→ **Exercise requirements**: From the first line onward, reproduce the records exactly; the final line to include is the one holding "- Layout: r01".

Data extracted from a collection
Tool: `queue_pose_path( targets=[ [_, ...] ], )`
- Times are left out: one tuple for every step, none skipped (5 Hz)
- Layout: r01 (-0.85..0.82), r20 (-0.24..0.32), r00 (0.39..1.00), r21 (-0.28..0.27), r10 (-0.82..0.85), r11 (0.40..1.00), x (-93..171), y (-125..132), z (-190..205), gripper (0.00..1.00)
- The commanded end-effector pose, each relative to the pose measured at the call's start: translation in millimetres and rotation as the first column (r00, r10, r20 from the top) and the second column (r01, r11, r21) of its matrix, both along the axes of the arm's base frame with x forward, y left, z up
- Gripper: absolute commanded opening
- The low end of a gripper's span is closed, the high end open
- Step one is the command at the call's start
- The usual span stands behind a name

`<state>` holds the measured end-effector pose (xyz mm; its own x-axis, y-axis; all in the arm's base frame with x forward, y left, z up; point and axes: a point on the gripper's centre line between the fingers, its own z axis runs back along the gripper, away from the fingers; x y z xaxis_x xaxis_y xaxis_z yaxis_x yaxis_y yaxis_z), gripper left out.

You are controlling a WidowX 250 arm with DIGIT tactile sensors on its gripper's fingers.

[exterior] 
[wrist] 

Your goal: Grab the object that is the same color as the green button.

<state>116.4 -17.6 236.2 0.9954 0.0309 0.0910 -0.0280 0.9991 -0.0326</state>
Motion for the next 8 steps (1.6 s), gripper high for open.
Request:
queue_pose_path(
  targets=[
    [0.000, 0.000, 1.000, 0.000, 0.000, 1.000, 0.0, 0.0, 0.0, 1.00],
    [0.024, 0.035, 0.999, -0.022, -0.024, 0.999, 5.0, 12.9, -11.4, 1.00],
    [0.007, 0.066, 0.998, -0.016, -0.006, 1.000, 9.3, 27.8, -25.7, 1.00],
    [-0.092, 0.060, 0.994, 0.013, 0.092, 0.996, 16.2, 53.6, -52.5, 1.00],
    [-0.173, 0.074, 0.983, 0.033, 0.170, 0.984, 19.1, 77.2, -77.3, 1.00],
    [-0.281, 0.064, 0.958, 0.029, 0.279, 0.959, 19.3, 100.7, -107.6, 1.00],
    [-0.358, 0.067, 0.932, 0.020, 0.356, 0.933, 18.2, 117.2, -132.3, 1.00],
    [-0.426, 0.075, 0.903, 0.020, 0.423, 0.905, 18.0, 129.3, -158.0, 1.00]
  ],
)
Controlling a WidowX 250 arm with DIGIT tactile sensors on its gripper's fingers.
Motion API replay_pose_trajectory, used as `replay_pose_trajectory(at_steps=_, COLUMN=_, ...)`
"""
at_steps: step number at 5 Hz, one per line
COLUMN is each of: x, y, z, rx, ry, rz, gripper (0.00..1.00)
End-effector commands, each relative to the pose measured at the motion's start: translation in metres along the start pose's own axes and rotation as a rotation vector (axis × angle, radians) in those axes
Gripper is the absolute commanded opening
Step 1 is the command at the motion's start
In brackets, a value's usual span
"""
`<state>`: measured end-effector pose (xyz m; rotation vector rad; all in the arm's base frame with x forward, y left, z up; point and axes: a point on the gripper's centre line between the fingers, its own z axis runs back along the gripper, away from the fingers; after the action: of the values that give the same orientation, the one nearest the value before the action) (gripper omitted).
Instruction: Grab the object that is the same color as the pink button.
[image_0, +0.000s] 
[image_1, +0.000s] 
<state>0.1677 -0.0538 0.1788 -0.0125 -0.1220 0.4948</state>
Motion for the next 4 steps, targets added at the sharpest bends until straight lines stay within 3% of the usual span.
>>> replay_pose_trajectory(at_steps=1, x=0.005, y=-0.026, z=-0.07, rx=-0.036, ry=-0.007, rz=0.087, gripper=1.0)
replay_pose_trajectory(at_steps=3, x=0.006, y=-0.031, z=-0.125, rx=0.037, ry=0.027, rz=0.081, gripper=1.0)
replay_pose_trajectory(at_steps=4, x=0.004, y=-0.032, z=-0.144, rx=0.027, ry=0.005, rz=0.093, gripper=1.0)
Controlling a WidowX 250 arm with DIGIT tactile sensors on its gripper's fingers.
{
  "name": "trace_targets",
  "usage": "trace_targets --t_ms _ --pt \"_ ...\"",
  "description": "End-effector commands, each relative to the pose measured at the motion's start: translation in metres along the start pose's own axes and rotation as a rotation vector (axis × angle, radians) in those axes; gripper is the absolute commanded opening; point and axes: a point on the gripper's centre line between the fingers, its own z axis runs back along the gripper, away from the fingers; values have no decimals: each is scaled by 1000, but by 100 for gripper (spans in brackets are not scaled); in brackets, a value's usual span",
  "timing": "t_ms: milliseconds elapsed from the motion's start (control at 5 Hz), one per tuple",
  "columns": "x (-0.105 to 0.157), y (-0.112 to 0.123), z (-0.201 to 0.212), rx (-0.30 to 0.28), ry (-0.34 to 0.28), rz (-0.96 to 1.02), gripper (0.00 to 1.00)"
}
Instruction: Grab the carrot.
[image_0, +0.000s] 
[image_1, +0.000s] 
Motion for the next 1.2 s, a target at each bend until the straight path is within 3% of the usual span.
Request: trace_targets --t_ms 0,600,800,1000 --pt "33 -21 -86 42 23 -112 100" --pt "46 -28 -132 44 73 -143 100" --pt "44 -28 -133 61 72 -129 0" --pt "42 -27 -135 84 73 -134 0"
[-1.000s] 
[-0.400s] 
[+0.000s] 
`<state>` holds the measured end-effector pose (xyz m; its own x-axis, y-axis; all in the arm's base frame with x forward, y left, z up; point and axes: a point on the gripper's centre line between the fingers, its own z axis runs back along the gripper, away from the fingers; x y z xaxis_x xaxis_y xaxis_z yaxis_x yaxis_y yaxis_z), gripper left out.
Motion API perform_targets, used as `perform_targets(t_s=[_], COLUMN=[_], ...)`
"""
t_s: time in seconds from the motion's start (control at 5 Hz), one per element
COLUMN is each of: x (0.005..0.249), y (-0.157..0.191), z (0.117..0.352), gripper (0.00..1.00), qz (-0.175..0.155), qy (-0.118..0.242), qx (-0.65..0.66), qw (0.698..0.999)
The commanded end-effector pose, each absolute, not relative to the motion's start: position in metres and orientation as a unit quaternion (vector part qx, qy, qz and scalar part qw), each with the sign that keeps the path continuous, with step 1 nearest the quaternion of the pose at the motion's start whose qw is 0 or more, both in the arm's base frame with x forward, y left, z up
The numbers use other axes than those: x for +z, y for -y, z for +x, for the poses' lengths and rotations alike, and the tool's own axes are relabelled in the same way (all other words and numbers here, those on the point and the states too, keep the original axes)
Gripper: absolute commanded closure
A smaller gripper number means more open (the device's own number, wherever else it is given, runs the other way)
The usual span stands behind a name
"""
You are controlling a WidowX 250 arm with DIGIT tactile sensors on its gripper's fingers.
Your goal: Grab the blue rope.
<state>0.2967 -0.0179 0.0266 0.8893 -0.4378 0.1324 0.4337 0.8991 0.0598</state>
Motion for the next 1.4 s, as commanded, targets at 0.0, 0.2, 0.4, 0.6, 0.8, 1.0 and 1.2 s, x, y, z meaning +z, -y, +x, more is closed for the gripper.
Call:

→ **Solution below**:
Tool: `queue_pose_path( targets=[ [_, ...] ], )`
- Times are left out: one tuple for every step, none skipped (5 Hz)
- Layout: r01 (-0.85..0.82), r20 (-0.24..0.32), r00 (0.39..1.00), r21 (-0.28..0.27), r10 (-0.82..0.85), r11 (0.40..1.00), x (-93..171), y (-125..132), z (-190..205), gripper (0.00..1.00)

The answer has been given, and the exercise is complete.